◆ **Items listed in a dataset**:
☆ ☆ ☆ ☆ ☆
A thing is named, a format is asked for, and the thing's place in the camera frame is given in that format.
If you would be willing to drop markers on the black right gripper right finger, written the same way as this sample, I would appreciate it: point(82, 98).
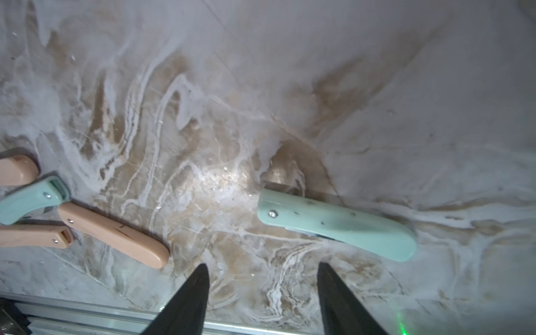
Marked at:
point(342, 312)

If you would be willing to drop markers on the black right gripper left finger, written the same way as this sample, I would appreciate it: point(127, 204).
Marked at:
point(185, 312)

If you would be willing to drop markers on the mint knife horizontal right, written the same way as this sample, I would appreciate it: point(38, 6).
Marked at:
point(375, 234)

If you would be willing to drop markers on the pink knife front right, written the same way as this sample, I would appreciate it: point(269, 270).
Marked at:
point(125, 239)

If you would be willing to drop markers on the pink knife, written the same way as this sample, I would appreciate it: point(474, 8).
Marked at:
point(18, 170)
point(23, 235)
point(125, 239)

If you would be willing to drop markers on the pink knife front centre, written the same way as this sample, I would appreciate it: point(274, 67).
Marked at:
point(23, 235)

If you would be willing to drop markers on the mint knife centre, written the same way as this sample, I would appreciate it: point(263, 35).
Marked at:
point(49, 192)

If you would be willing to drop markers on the pink knife middle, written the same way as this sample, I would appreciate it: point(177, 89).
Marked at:
point(18, 170)

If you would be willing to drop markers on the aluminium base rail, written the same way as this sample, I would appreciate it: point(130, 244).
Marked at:
point(73, 317)

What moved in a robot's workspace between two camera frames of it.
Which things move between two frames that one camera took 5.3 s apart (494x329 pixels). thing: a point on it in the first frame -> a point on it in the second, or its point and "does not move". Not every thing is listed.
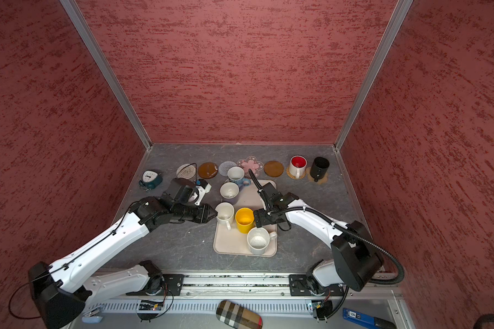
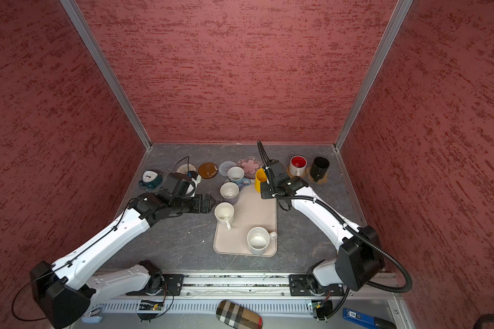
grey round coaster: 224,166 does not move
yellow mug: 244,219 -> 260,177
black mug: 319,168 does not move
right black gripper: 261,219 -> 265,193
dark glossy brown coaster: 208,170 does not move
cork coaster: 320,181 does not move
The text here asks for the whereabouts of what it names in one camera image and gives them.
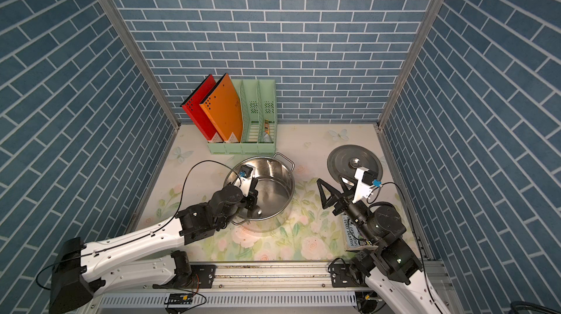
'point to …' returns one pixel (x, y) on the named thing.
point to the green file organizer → (256, 99)
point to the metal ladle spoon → (255, 212)
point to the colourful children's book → (353, 239)
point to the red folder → (193, 107)
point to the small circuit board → (179, 299)
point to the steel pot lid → (344, 161)
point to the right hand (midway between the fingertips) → (330, 180)
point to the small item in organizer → (266, 136)
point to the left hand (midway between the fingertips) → (264, 184)
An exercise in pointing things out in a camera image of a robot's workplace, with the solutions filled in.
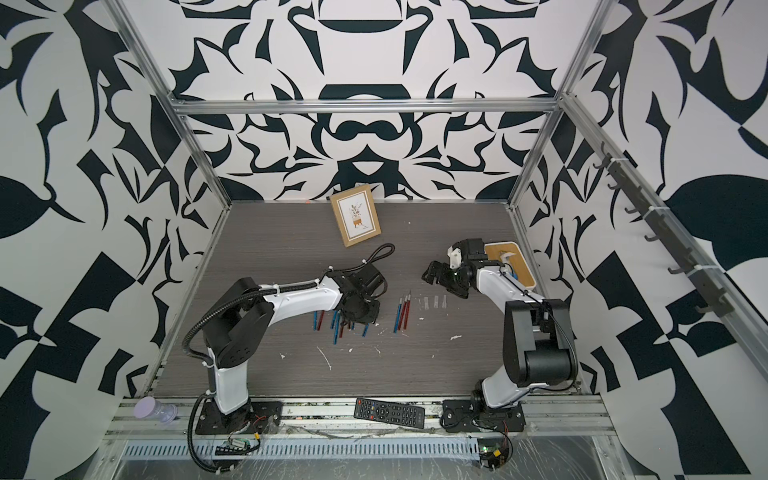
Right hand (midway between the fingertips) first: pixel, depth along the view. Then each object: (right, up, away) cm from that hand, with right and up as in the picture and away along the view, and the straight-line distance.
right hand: (434, 276), depth 93 cm
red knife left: (-34, -13, -2) cm, 37 cm away
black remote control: (-14, -31, -19) cm, 39 cm away
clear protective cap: (-2, -9, 0) cm, 9 cm away
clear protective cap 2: (+3, -9, +1) cm, 9 cm away
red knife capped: (-28, -16, -4) cm, 32 cm away
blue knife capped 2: (-11, -11, -1) cm, 16 cm away
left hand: (-19, -11, -2) cm, 22 cm away
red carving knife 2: (-8, -9, +1) cm, 12 cm away
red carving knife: (-10, -11, -1) cm, 14 cm away
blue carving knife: (-21, -15, -4) cm, 26 cm away
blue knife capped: (-29, -14, -4) cm, 33 cm away
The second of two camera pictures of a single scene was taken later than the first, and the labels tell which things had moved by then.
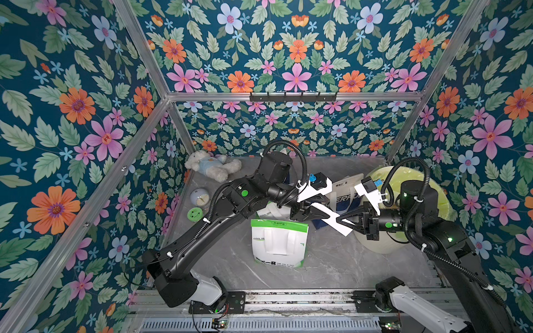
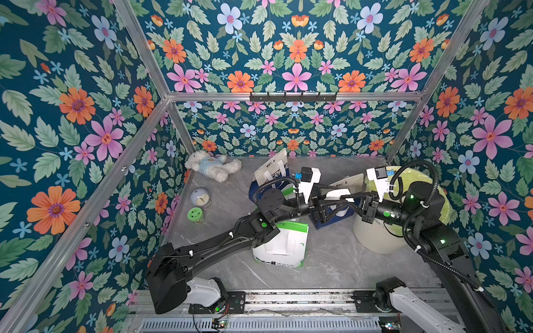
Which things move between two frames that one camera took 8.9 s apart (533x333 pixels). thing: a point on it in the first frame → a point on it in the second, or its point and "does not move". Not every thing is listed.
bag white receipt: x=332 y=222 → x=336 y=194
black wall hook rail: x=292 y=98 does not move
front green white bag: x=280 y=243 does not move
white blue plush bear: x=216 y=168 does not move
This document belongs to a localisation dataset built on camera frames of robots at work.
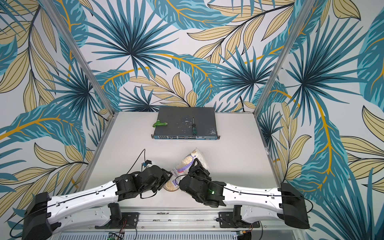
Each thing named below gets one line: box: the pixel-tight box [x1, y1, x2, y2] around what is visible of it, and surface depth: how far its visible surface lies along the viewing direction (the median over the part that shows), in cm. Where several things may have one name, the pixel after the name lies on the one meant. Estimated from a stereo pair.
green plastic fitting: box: [152, 119, 168, 128], surface depth 108 cm
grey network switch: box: [151, 106, 221, 140], surface depth 109 cm
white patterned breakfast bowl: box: [163, 180, 180, 192], surface depth 81 cm
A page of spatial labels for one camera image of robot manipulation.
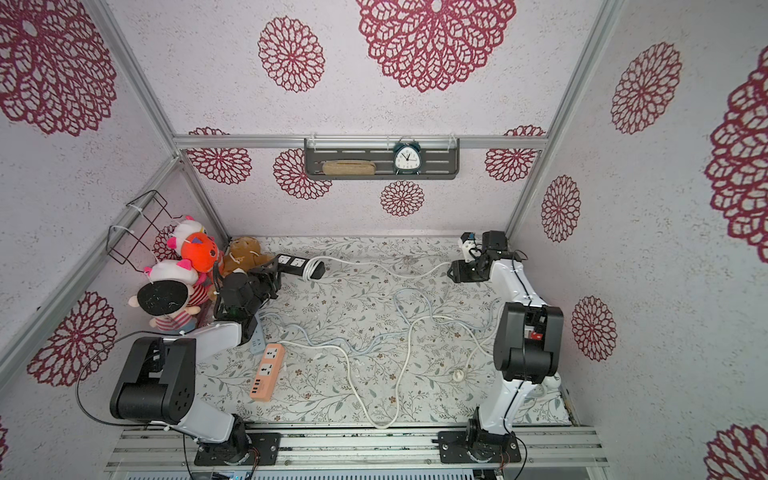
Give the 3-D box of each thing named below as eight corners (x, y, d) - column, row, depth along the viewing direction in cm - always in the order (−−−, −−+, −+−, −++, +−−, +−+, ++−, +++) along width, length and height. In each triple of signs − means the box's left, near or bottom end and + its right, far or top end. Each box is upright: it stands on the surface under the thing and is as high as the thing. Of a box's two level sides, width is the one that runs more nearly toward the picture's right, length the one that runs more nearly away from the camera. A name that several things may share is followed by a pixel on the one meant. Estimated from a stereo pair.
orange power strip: (254, 400, 83) (249, 396, 81) (267, 348, 93) (264, 343, 90) (272, 400, 83) (268, 396, 81) (283, 348, 93) (281, 343, 90)
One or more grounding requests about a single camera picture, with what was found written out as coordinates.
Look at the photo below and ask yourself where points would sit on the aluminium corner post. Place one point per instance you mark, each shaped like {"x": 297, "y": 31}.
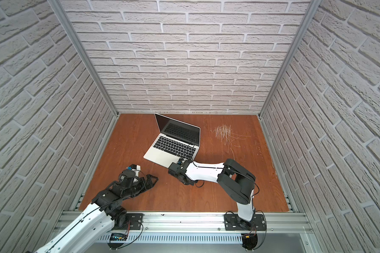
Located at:
{"x": 76, "y": 42}
{"x": 302, "y": 29}

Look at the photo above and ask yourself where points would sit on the left aluminium corner post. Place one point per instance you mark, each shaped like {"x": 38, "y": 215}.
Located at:
{"x": 76, "y": 42}

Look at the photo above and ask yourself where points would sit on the green circuit board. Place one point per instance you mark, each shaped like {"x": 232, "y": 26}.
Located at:
{"x": 115, "y": 237}

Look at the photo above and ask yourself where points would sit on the right aluminium corner post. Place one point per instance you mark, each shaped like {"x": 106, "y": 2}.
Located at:
{"x": 302, "y": 29}

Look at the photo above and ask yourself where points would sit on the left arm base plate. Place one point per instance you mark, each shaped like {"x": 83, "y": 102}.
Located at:
{"x": 129, "y": 221}

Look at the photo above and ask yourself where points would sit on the black round connector board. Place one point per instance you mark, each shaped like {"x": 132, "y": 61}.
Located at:
{"x": 249, "y": 241}

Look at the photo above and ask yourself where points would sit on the aluminium front rail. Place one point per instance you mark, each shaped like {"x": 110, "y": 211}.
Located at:
{"x": 185, "y": 222}

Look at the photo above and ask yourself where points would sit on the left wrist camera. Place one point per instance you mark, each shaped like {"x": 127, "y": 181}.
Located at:
{"x": 134, "y": 167}

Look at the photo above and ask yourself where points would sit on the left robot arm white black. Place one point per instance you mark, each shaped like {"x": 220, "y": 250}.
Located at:
{"x": 104, "y": 214}

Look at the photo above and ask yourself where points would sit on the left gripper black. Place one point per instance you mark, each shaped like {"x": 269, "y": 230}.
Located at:
{"x": 140, "y": 184}

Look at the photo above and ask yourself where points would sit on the silver open laptop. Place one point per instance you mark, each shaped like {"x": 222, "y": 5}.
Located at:
{"x": 176, "y": 140}

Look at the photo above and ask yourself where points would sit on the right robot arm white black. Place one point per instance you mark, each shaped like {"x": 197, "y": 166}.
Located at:
{"x": 236, "y": 181}

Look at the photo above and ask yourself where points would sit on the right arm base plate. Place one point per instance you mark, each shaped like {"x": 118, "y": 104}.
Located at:
{"x": 233, "y": 222}

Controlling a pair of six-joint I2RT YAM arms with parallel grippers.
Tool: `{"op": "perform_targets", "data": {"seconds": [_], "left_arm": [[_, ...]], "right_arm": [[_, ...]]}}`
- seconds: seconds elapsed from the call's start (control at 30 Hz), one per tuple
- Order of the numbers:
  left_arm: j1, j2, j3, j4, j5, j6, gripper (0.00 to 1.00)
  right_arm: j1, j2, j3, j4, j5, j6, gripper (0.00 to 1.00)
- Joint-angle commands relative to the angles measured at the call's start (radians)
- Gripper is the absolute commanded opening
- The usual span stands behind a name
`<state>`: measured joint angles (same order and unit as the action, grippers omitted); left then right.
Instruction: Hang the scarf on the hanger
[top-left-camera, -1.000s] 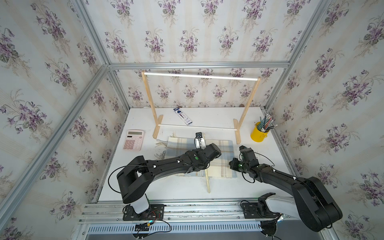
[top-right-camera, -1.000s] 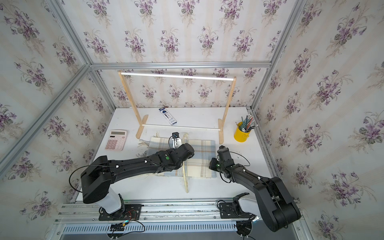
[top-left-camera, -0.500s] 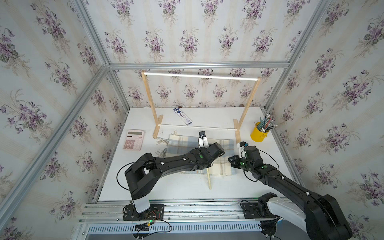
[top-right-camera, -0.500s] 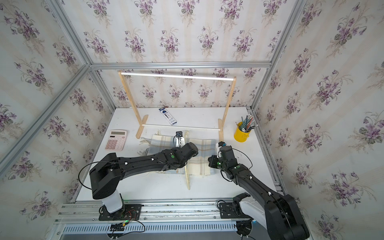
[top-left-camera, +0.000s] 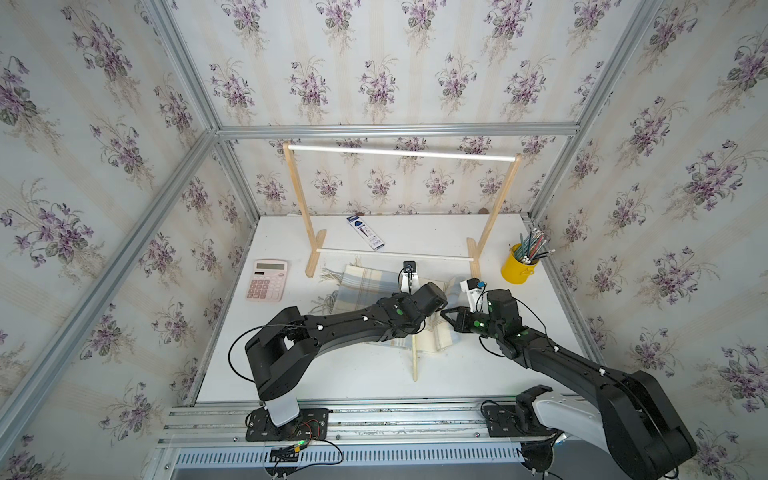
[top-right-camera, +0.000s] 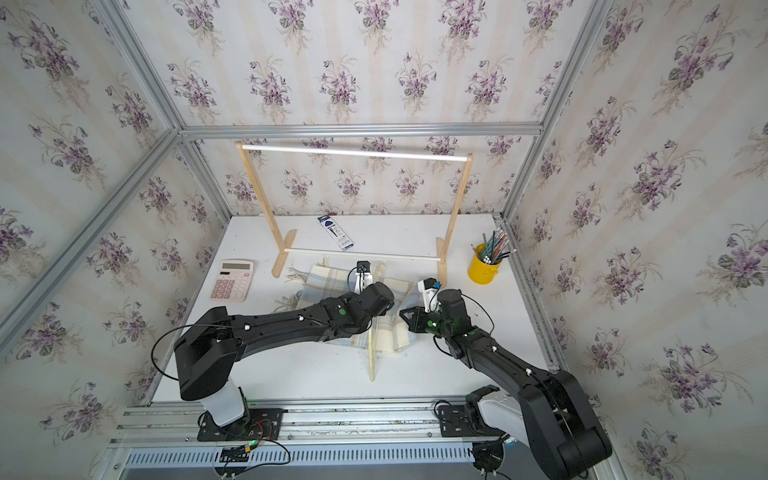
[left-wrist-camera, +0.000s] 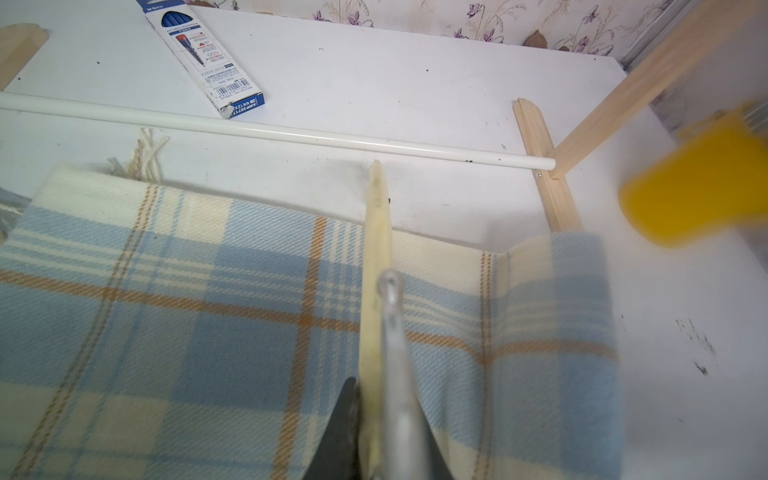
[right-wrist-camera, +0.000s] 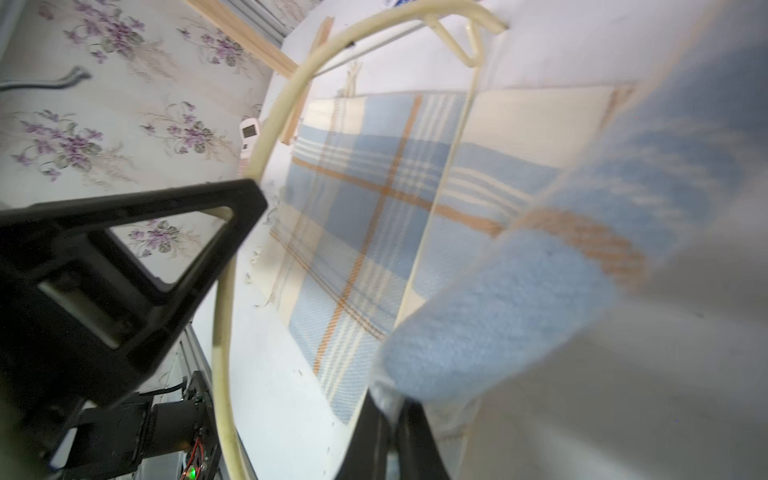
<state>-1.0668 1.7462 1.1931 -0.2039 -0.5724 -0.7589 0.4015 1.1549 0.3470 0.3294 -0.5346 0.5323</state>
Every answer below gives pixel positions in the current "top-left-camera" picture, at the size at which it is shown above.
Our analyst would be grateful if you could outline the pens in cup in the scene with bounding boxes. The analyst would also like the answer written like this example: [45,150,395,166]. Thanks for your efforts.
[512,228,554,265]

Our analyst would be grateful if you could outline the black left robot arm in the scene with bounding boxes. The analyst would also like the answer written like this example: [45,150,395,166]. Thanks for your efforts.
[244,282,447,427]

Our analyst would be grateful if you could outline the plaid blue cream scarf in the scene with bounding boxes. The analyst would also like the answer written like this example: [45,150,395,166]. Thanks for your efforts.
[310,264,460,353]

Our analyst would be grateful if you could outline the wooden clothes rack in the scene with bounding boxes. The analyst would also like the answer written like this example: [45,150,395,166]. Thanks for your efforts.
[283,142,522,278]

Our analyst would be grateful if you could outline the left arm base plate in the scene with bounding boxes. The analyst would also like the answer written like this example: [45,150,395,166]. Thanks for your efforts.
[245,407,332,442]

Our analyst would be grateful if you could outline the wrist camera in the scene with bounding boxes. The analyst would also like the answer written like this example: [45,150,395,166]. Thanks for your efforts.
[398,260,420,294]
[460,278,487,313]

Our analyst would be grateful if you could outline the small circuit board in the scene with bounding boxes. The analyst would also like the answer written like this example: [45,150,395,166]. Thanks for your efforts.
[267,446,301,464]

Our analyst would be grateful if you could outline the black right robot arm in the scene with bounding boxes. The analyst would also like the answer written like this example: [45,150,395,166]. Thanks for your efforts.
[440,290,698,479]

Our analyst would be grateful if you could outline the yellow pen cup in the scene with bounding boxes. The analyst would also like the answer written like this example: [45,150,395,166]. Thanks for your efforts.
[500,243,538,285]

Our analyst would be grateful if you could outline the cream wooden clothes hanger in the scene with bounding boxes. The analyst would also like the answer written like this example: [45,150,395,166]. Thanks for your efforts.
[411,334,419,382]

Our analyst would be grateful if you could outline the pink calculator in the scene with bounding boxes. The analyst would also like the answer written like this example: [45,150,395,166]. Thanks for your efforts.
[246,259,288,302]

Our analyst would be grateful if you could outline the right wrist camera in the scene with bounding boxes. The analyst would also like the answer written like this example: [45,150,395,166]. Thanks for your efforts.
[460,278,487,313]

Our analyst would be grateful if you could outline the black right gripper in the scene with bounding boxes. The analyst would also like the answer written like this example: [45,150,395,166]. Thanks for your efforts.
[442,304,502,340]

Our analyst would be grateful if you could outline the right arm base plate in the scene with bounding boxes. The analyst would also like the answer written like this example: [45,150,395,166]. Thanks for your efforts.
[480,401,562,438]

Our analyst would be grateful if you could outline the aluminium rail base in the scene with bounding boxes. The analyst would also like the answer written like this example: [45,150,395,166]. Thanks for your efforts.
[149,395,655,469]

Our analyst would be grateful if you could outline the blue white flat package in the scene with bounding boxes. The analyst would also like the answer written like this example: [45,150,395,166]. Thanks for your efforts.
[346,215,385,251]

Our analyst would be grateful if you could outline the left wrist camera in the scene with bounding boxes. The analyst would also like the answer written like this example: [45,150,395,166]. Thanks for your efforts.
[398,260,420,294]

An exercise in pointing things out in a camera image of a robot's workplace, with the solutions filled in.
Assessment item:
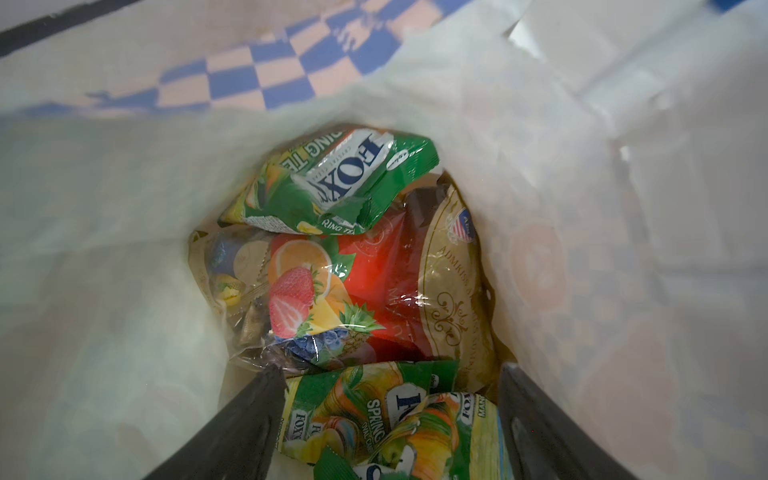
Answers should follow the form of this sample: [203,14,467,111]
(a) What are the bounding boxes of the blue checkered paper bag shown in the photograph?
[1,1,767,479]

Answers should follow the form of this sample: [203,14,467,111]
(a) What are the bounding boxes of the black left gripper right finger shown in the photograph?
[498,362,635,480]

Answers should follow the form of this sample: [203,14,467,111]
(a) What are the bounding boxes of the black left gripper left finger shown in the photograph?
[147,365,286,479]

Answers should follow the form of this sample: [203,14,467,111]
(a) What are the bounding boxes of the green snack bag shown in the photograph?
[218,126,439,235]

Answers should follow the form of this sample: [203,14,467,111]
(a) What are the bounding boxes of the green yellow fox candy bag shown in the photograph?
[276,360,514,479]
☆ ☆ ☆ ☆ ☆
◆ **WHAT NEEDS TO BE DONE**:
Set down, exactly as they stand above, the lines starting with the line with "Which things move between two frames that one camera took 8.9" and going on through the line with "front green white", and no others.

◆ **SOLUTION FOR THIS PROBLEM**:
Which things move between two frames that one camera took 8.9 s apart (533x333 pixels). thing: a point on it in the first frame → a point on it in the second, or its point and "does not move". Not every thing is listed.
bag white receipt: x=332 y=222 → x=336 y=194
black wall hook rail: x=292 y=98 does not move
front green white bag: x=280 y=243 does not move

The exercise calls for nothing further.